There are a lot of reasons why fun writing makes for fun reading. The main one is, as much as we do or do not want it to affect the text, our mental state when writing shows through in our story, our characters, and numerous other elements of a book.
It’s hard to write a character having fun when you’re hating what you’re doing.
Another way people often say this is “write the book you’d want to read.” No one can gauge what’s going to be the next best seller. Sure, many try (with varying levels of success), but in all actuality, a large part of the process is a total crap shoot.
Instead of bogging yourself down with worrying about what readers want, enjoy your work. When Michael Crichton wrote Jurassic Park, I don’t think he was thinking “Gee, I bet the market is really looking for a techno thriller mixed with a survival thriller featuring genetically modified fossils.”
Had Crichton chased what he thought the market wanted, in lieu of what he wanted, we may never have gotten the beauty that is Jurassic Park.
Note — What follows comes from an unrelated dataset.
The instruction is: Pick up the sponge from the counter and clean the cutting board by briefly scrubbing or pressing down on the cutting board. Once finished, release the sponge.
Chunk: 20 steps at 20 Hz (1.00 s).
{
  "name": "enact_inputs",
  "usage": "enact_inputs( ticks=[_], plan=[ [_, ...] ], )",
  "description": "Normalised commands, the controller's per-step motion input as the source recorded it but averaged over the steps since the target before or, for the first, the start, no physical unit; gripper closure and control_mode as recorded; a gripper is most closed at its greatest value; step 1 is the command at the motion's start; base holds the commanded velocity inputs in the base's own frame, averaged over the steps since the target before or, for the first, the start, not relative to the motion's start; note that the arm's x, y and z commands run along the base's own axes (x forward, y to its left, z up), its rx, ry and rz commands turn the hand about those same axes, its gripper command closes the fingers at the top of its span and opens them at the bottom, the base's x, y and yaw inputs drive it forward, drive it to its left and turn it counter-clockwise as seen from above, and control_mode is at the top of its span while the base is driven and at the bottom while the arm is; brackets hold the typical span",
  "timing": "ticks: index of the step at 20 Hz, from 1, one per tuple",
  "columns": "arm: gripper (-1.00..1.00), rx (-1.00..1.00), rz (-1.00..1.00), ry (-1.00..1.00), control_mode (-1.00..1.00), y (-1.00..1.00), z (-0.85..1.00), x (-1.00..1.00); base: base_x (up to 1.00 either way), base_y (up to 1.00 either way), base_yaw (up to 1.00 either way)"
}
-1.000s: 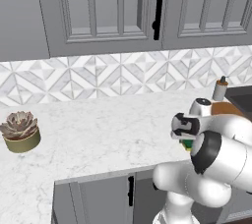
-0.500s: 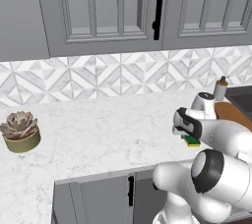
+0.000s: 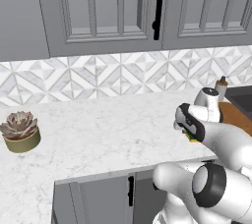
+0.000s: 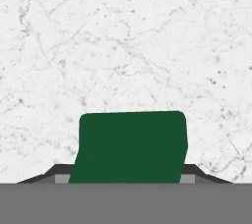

Another reason to “be true to yourself” is to give authenticity to the text (or something approaching it, at least). Maybe it’s different for you, but when I write under the constraints – be they from a client, or a project that doesn’t mesh with what I enjoy writing – it warps my writing.
It’s almost as if my creativity is being run through a filter. Sure, I’d like the character to swear like a sailor in this part, but this novel needs to target the YA market, so instead he’s gonna use some less strong language and maybe drop in a “damn,” if we’re feeling edgy.
Don’t get me wrong, if that’s what the client wants, I’ll write it. But if you want my best stuff, the stuff that comes from the heart and speaks to issues on my mind, then you have to let me be free, man.
Let yourself be free, too.
I think it’s a lesson all authors learn that, whether we intend them to or not, our books reflect things about ourselves that we might not have even realized.
I know I’m still discovering themes in Servant of Rage that are frighteningly accurate to my real life. I had no intention of writing things like that into the book, yet, somehow, they showed up.
Those sort of things are real. They might be presented through fiction, but they’re real and they’re important.
If your creativity is flowing through a filter, you risk losing themes and ideas like that. You might not notice you’re losing them, but you will be, all the same.
I guess, what I’m trying to say with all of this is, if you want to write that space clown pirate thriller, go for it, dude.
Write true to yourself, and you might just be surprised with the power of the story you create.
I feel this, I recently finished the first draft of a novel and dabbled around in about five different stories before settling on the one I’ve spent the last two weeks on. Sometimes you have to search a little for swords. I purchase sword very happy with my purchase.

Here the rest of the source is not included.